» Goal of the exercise:
In the listing below, find the line containing "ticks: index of" and the line containing "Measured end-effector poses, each". Repeat exactly those two lines and every line between them, nothing more.

################

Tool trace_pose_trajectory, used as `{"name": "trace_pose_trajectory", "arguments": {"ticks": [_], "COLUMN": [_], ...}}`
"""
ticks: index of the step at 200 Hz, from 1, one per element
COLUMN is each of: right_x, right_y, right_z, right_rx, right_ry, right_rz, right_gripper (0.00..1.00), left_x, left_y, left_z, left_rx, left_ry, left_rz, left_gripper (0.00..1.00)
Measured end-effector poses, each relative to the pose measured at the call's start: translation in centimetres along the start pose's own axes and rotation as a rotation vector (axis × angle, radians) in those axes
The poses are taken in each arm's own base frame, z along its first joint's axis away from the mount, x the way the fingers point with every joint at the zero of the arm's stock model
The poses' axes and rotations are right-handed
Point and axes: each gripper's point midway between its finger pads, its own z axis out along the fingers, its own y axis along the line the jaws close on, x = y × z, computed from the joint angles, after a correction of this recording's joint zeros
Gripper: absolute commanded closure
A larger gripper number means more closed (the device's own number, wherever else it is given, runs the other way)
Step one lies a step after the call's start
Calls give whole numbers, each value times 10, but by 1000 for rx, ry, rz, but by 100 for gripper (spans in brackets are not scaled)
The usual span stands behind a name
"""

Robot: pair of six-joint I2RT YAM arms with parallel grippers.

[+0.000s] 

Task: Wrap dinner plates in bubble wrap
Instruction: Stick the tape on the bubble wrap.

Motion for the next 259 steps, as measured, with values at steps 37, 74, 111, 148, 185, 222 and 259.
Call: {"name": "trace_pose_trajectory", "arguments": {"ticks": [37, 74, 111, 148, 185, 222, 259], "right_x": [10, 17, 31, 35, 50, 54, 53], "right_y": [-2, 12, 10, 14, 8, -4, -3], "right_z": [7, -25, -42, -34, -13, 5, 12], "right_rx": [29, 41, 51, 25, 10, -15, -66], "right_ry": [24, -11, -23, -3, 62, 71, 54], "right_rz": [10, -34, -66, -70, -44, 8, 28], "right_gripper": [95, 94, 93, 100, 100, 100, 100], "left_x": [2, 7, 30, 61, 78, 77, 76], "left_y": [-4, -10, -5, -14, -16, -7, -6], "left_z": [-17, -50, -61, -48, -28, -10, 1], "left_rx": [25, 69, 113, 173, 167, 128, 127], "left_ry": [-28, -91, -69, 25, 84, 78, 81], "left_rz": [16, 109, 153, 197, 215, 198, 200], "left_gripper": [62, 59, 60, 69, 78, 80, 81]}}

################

» Completed task:
ticks: index of the step at 200 Hz, from 1, one per element
COLUMN is each of: right_x, right_y, right_z, right_rx, right_ry, right_rz, right_gripper (0.00..1.00), left_x, left_y, left_z, left_rx, left_ry, left_rz, left_gripper (0.00..1.00)
Measured end-effector poses, each relative to the pose measured at the call's start: translation in centimetres along the start pose's own axes and rotation as a rotation vector (axis × angle, radians) in those axes

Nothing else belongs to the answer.